What gene is hypercholesterolemia located on?

Mutations in the APOB, LDLR, LDLRAP1, or PCSK9 gene cause familial hypercholesterolemia. Changes in the LDLR gene are the most common cause of this condition. The LDLR gene provides instructions for making a protein called a low-density lipoprotein receptor.

What part of the cell is affected by familial hypercholesterolemia?

Familial Hypercholesterolemia (FH) (MIM #143890) is a genetic disease characterized by elevated LDL-Cholesterol (LDL-C), which deposits in the tissues causing the external manifestations of the disease, namely tendinous xanthomas, xanthelasmas, and corneal arcus.

Where does familial hypercholesterolemia come from?

Familial hypercholesterolemia is a genetic disorder. It is caused by a defect on chromosome 19. The defect makes the body unable to remove low density lipoprotein (LDL, or bad) cholesterol from the blood. This results in a high level of LDL in the blood.

How is familial hypercholesterolemia detected?

Familial hypercholesterolemia (FH) can be diagnosed both clinically and genetically. FH is usually diagnosed clinically with a lipid test that measures the amount of LDL cholesterol (LDL-C) in the blood, a physical exam, and a family history.

What is the genotype of familial hypercholesterolemia?

The proband’s genotype was confirmed to be compound heterozygous FH, leading to clinical manifestations in line with the homozygous FH phenotype. The phenotype is highly associated with the genotype in this type of compound heterozygous FH.

What type of genetic disorder is familial hypercholesterolemia?

Familial Hypercholesterolemia is an autosomal dominant genetic disorder, meaning that only one parent needs to have the condition for his or her children to inherit it. The abnormal gene is dominant, so even if the child receives a healthy gene from the second parent, the altered gene will override the healthy one.

How many genes loci are associated with familial hypercholesterolemia FH )?
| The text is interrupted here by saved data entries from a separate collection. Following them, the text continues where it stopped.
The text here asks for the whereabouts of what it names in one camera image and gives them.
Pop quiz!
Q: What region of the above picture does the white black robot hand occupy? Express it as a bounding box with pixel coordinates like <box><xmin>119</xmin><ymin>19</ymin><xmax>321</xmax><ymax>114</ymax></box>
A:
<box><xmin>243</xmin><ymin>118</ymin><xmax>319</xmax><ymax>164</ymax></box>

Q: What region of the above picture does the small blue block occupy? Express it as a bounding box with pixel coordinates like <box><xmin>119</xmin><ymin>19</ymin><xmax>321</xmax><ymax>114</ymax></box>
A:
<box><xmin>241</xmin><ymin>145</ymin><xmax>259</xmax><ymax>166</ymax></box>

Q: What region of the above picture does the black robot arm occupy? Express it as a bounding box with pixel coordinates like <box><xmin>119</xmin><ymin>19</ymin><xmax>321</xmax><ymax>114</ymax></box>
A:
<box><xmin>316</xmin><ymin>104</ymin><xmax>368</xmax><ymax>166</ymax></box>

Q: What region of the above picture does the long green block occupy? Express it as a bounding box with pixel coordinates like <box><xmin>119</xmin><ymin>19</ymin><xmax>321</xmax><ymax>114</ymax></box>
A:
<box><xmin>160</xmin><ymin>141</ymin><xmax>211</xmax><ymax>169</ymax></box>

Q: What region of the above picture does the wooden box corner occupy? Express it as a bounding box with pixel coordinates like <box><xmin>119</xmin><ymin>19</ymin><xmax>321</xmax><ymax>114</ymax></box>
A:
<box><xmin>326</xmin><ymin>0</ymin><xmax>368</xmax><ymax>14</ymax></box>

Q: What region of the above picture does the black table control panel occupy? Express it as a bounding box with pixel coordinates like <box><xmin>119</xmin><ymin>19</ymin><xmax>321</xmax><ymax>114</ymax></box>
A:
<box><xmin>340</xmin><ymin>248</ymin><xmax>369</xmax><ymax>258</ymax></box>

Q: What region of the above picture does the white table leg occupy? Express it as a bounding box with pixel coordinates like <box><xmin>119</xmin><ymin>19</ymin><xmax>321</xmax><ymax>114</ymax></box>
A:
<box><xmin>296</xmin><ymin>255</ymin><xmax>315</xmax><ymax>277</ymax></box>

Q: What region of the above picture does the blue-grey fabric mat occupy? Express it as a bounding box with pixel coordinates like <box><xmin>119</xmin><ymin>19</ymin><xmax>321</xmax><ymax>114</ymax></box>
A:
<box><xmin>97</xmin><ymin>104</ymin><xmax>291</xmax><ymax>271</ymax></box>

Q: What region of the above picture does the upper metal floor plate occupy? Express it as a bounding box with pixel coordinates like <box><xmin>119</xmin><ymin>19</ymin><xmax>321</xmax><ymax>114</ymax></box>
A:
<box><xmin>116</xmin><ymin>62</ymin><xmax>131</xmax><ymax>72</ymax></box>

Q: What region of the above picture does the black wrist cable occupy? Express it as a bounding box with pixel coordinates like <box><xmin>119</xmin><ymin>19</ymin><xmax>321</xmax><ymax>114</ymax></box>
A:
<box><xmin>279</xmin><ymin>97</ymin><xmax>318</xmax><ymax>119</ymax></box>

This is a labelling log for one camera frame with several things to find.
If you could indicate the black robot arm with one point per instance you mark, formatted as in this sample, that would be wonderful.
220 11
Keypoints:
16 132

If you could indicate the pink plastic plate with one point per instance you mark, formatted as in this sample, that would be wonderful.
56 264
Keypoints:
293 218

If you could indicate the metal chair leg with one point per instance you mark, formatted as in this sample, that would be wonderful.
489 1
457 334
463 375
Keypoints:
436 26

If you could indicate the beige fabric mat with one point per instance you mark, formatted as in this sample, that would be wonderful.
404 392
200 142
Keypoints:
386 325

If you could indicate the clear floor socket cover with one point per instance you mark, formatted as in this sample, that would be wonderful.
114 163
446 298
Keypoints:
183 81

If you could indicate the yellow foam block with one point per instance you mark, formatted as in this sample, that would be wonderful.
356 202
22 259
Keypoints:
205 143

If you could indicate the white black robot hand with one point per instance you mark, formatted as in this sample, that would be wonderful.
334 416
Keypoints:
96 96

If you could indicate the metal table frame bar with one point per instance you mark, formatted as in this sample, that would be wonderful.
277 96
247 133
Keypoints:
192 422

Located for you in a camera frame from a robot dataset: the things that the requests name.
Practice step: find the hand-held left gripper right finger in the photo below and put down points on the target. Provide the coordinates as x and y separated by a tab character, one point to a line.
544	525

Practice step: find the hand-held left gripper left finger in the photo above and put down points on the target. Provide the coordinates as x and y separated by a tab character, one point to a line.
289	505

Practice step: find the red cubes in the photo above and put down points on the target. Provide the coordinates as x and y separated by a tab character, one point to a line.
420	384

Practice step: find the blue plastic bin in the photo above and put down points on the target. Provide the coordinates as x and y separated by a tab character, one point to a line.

The diagnosis of FH can also be established by identification of a heterozygous pathogenic variant in one of the three genes (APOB, LDLR, and PCSK9) known to be associated with FH.

What is phenotype of familial hypercholesterolemia?

FH is classified as two simplified phenotypes of disease according to the severity of the metabolic derangement. The dominantly inherited heterozygous phenotype comprises defects in the LDL receptor, apoB100, and neural apoptosis regulatory cleavage protein.

Is familial hypercholesterolemia more common in certain populations?

Worldwide, 1 in every 200-500 people has FH. Certain populations display a higher prevalence of FH, such as the French Canadian, Ashkenazi Jew, Lebanese, and South African Afrikaner populations. In these populations, 1 in every 67 people are found to have FH.

What is the FH gene?

The FH gene provides instructions for making an enzyme called fumarase (also known as fumarate hydratase). Fumarase participates in an important series of reactions known as the citric acid cycle or Krebs cycle, which allows cells to use oxygen and generate energy.

How is familial hypercholesterolemia inherited?

Familial hypercholesterolemia is inherited in families in an autosomal dominant manner. In autosomal dominant inherited conditions, a parent who carries an altered gene that causes the condition has a 1 in 2 (50 percent) chance to pass on that altered gene to each of his or her children.

Where is the gene that causes familial hypercholesterolemia located?

The altered gene (gene mutation) that causes familial hypercholesterolemia is located on chromosome number 19. It contains the information for a protein called LDL receptor that is responsible to clear up LDL from the blood stream.

Do you need genetic testing for familial hypercholesterolemia?

Genetic testing for familial hypercholesterolemia (FH) looks for inherited genetic changes in three different genes ( LDLR, APOB, and PCSK9) known to cause FH. If your doctor suspects that you have FH or a family member has been diagnosed with FH, your doctor may refer you for genetic counseling and testing for FH.

Is the Nord physician guide for familial hypercholesterolemia free?

The NORD Physician Guide for Familial hypercholesterolemia was developed as a free service of the National Organization for Rare Disorders (NORD) and it’s medical advisors. The guides provide a resource for clinicians about specific rare disorders to facilitate diagnosis and treatment of their patients with this condition.

What happens if you have familial hypercholesterolemia ( FH )?

Familial hypercholesterolemia can be inherited from one parent (heterozygous FH), or, in rare instances, from both (homozygous FH). People with this rarer form of FH can have very high LDL cholesterol levels. Many may need bypass surgeries before adulthood. Without treatment, people with homozygous FH rarely live into their 20s.